AIM OF THE TASK:
Return the lines below that carry the word "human".

[EXERCISE DATA — start]

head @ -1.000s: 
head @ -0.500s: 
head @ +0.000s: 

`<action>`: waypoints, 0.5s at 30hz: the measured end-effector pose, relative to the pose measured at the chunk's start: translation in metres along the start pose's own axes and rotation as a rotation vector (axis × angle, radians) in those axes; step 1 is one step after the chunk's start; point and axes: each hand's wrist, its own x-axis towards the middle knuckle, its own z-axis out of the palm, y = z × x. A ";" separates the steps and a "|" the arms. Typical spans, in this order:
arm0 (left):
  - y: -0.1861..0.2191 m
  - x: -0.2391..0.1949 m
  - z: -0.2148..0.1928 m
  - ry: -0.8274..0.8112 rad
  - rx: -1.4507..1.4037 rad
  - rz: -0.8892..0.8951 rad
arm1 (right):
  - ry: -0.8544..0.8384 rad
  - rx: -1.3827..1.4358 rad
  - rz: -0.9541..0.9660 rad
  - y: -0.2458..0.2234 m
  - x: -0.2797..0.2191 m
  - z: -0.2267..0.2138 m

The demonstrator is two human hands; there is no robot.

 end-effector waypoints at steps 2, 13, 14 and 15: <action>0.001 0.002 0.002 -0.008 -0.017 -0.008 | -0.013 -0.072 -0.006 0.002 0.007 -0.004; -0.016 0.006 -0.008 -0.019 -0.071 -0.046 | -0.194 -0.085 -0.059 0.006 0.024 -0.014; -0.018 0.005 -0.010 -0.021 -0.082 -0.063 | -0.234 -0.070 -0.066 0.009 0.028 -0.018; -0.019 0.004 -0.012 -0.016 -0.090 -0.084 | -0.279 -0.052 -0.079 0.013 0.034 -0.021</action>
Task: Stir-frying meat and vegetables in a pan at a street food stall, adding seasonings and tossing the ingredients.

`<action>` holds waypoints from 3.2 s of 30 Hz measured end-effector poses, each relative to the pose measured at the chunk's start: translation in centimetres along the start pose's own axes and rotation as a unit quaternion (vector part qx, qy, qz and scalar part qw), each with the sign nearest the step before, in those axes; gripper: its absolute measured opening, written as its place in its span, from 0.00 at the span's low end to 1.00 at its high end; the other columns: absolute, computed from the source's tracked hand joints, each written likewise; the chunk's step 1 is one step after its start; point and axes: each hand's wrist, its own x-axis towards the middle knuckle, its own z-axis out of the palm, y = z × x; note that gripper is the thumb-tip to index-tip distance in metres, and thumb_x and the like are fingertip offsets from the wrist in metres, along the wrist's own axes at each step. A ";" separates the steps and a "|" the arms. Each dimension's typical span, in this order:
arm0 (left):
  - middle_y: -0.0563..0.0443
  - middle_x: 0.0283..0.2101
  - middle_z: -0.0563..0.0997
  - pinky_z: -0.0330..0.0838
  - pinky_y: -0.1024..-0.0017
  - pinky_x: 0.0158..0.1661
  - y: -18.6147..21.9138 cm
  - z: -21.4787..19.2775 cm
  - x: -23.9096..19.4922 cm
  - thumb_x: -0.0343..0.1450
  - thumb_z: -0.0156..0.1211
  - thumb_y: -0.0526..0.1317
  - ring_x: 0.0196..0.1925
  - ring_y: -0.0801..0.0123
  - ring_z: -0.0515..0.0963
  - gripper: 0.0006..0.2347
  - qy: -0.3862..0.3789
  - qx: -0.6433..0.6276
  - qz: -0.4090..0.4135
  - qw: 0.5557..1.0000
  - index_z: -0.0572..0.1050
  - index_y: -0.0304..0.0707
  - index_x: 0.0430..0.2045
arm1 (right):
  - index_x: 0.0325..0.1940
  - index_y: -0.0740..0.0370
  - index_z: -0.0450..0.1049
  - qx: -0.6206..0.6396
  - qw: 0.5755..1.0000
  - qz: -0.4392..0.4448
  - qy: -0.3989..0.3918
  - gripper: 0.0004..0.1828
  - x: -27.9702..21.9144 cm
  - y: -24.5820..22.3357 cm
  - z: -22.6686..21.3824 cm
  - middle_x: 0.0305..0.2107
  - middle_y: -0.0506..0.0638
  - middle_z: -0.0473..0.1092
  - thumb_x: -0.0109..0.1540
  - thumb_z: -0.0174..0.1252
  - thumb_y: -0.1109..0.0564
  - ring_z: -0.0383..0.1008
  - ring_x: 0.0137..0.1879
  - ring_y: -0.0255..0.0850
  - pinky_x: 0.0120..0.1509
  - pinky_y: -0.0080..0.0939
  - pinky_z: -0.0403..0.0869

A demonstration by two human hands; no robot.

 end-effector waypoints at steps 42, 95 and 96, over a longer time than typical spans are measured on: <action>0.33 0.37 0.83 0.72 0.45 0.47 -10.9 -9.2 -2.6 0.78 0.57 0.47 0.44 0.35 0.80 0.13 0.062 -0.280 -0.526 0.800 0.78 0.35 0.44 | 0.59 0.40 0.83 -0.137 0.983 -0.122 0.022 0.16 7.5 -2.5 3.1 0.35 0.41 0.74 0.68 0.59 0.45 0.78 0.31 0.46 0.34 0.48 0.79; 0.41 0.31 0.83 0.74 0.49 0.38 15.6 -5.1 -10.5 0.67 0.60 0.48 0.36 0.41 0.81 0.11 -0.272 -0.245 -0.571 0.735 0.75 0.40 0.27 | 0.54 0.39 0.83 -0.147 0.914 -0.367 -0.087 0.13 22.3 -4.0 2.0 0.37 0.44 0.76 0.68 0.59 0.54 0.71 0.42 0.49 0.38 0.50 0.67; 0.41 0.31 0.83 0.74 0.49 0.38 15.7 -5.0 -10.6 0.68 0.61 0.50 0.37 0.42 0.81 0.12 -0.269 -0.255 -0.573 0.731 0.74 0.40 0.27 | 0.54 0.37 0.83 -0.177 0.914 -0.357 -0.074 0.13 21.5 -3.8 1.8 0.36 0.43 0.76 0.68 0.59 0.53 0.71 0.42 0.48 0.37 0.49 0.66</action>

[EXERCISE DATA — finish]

YOUR RESPONSE:
The demonstrator is two human hands; there is no robot.
A demonstration by two human hands; no robot.

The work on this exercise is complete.